Whether New Orleans would have interest in the pieces Utah could make available is tougher to gauge, and could be a flat “no” if they consider Holiday an integral part of their core moving forward. Opinions varied somewhat wildly among those I canvassed as far as Holiday’s value to the Pelicans brass. Many view him as their clear-cut second-best player behind Davis, where others feel like the organization wants to move forward with Davis and Tyreke Evans as their centerpieces. And of course, none were able to give a concrete picture of their plans going forward, ones made even more untenable Tuesday with the firing of coach Monty Williams.
Burke and Utah’s 2015 first round pick are hardly enough to get the deal done both for salary and value purposes, and it’s hard to say which other assets might be desirable to Pelicans management. They need a solid two-way wing, but whether Burks fits that profile in their eyes5 – and whether Utah would consider sending him in this sort of a deal, as he’s under contract for two more years than Holiday – is uncertain. Trevor Booker may also be a chip worth putting on the table, and Elijah Millsap would be a big help to the Pelicans’ wing defense as a secondary piece in a hypothetical deal.
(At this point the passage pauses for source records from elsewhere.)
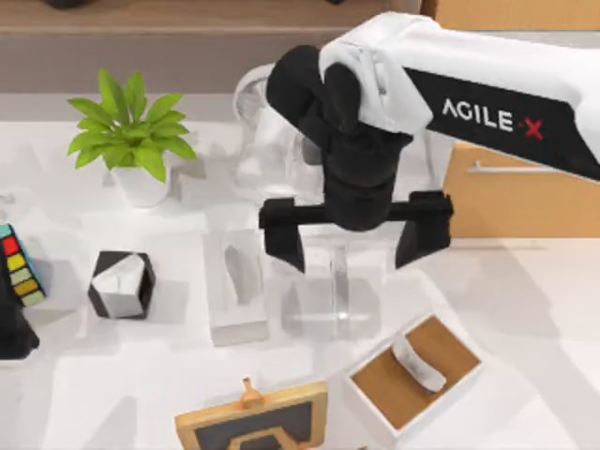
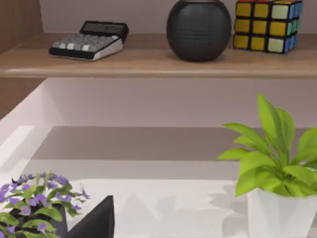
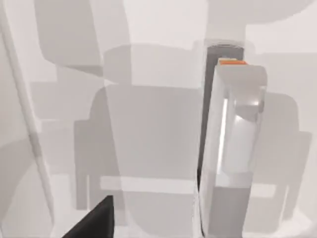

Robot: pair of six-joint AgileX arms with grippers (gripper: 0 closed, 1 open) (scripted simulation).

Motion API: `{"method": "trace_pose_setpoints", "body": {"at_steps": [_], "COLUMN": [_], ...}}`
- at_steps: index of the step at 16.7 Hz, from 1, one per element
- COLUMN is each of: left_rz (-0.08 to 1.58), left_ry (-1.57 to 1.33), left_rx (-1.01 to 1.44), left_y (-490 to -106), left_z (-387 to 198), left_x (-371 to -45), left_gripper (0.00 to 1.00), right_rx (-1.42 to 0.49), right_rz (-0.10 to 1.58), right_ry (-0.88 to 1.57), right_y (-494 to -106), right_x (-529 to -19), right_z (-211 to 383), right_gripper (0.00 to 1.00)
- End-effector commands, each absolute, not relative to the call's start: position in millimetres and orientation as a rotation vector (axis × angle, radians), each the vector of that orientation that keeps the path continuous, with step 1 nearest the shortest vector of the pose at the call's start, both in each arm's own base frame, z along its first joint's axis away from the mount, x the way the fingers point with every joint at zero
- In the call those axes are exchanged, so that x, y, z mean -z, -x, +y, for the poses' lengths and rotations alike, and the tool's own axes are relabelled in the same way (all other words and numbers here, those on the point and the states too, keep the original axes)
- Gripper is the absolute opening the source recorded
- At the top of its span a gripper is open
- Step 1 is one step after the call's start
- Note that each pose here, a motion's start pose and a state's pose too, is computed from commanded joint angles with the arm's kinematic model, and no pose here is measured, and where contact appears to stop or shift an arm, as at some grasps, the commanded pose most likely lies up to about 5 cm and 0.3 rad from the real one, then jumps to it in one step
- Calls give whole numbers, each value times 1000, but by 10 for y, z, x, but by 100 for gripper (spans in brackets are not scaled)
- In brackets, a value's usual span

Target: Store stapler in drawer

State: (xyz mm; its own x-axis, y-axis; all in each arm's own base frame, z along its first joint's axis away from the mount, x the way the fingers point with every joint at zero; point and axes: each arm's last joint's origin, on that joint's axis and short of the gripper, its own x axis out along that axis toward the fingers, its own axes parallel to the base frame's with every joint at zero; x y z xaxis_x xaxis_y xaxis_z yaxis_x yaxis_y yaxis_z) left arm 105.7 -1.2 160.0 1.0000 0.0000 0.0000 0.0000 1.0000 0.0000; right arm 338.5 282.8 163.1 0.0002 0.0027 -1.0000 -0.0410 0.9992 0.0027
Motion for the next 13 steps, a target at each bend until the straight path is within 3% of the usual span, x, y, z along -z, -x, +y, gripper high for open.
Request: {"method": "trace_pose_setpoints", "body": {"at_steps": [5,10,13], "left_rz": [0,0,0], "left_ry": [0,0,0], "left_rx": [0,0,0], "left_y": [-1057,-1057,-1057], "left_z": [-12,-12,-12], "left_x": [-1600,-1600,-1600], "left_gripper": [100,100,100], "right_rx": [-33,-36,-36], "right_rz": [1574,1571,1571], "right_ry": [33,30,30], "right_y": [-3330,-3306,-3306], "right_x": [-1220,-1186,-1186], "right_z": [2888,2927,2927], "right_gripper": [100,100,77]}}
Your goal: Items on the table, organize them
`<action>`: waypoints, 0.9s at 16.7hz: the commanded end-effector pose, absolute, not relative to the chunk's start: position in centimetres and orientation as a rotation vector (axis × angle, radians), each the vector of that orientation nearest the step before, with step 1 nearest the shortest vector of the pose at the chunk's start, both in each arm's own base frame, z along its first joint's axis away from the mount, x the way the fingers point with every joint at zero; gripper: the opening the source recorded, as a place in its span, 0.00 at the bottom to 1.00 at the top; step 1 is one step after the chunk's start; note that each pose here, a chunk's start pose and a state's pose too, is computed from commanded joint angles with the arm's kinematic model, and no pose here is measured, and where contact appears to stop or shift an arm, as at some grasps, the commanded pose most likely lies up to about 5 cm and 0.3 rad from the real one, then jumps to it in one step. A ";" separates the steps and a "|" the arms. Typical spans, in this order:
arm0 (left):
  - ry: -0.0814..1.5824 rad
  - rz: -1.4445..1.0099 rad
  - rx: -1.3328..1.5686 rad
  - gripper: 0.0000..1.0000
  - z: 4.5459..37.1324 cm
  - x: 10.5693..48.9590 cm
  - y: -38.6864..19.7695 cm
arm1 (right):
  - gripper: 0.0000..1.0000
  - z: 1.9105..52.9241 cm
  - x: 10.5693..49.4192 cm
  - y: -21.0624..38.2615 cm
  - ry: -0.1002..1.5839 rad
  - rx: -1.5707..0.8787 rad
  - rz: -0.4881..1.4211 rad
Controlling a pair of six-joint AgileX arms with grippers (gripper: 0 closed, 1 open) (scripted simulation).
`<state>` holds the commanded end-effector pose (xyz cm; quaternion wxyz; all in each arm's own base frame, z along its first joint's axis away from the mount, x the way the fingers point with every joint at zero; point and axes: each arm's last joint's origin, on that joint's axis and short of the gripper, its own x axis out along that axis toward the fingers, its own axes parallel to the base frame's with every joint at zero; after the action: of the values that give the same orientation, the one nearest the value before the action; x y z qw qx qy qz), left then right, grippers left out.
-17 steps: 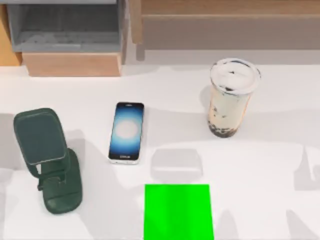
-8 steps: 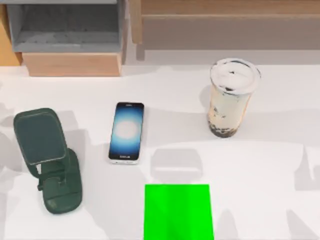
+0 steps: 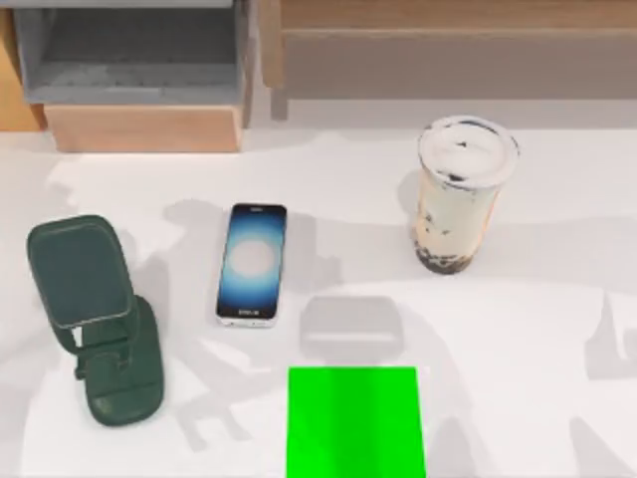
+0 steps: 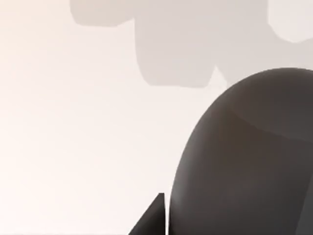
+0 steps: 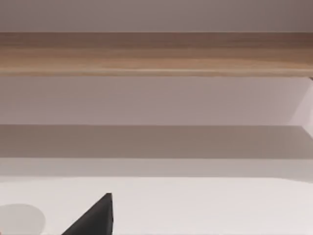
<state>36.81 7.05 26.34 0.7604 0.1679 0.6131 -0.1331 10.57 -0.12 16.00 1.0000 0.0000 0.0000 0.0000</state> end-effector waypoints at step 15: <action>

This is all very speculative, of course. It’s more likely than not that Dennis Lindsey and his front office are being mostly truthful about their plans to keep their point guard situation as-is, though again, assuming this as a concrete decision is unwise. A guy like Holiday is a risk to some degree with his health and the years left on his deal, and a true ascension from Dante could render him an expensive backup for some period of time. But the opposite end of the spectrum, the one where Holiday serves as a better insurance policy than Burke for a guy in Exum who has a huge number of boxes still left to check off, seems much more likely. And in a league becoming more diverse and less attached to traditional labels and positions with each passing year, there are tons of scenarios where the two are a long-term backcourt if the fit is there.
It bears repeating, even if it’s been said enough: The time for win-now decisions is fast approaching, and may already be here in a summer where unused cap space might as well be a flaming barrel of cash. Expect the organization to kick the tires on a number of possibilities – even those that might run contrary to a common line of thinking.